Cable and satellite companies and networks, telecommunications, wireless and online providers of services, information and merchandise have discovered insert media, and we, in turn, have new avenues of distribution, avenues that dwarf some of the largest programs in direct marketing. Now available for DMers are the outside of envelopes for e-mail linkage, inserts and editorial newsletters inside billing with enormous monthly circulation and e-mails selectable by category for banner ads or links.

None of these is groundbreaking or revolutionary. There have been ongoing relationships for decades with exchanges of inserts for ad space or many other deals along those lines. The biggest change is the expansion of participants.

The next time you open your wireless bill, take a look at what is inside besides your roaming charges. You likely will find some special offer, endorsement or editorial content. While finishing your e-mails, surf the Net and look closely at one of your favorite Web sites. Chances are you can make a purchase for merchandise, a magazine or product and be redirected to another site, courtesy of the site you just left. Maybe you will have a choice of a magazine just for paying your bill online rather than through the mail. Or you will open a DVD rental and out will pop an insert.

I am sure many are established ads and deals. Yet I am equally sure the brands you will begin to see will be recognizable, but new for the insert media industry, bringing a new level of marketing and acquisition strategy for clients in every category. All it will take for partnerships to continue gaining momentum is the risk of putting ideas and concepts together in an equal fashion for all, then step up to the plate and test the waters.

Many in DM remember from years ago ordering or recommending a stretch list – one that on the surface may not look to be a winner, but given the size of its universe, the category and the test budget, was put into the mail plan. Economics may dictate that this is not a viable option anymore. However, the concept of partnerships has revived the original entrepreneurial aspects of DM. That is, combining historical data, measuring ROI, but most importantly, going a bit with your gut instincts and trying something different.

Now, all of this is not as easily accomplished as described above, and it is possible the new customers attained through partnerships may not match up to the buyers/subscribers already acquired from traditional sources.

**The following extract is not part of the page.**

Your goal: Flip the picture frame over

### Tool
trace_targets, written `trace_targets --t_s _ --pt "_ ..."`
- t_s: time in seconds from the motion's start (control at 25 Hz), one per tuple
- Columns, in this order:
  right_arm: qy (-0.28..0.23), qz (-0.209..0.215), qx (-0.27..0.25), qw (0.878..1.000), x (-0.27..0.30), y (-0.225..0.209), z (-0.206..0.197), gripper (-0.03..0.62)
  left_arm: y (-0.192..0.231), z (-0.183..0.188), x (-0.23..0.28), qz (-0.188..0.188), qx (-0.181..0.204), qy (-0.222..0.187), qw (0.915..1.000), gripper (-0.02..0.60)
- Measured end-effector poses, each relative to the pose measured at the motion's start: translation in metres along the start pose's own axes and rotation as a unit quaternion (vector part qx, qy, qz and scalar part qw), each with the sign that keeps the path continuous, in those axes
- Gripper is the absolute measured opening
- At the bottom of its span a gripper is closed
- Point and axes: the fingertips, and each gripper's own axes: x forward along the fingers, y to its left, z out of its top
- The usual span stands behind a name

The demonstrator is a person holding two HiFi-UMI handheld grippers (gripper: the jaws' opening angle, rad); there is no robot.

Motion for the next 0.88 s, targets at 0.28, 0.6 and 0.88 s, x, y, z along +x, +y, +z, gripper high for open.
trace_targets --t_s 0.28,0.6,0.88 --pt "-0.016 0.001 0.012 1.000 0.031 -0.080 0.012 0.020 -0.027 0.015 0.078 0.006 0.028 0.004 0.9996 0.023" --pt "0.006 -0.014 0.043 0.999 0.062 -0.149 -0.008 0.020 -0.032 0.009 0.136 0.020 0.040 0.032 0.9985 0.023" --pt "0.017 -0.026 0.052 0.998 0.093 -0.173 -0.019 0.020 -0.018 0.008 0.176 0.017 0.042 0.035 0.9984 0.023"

Some initial data show these partnership customers are different and may be less responsive to outside offers as others already on the house file, and they may not renew or repurchase in the same percentage as the past core buyer.

However, partnerships will evolve every day in every phase of direct marketing, with participants looking to acquire, retain and reward customers through special offers and exclusive deals. The growth in our industry will not come from the list side. Instead, a large percentage will come from partnerships, and insert media will be at the forefront of many of these future campaigns.

The next time you find yourself at one of those cocktail parties, and you hear the word “partnerships,” don’t move on. Listen more carefully. That word just might create opportunities with companies in ways you never thought possible.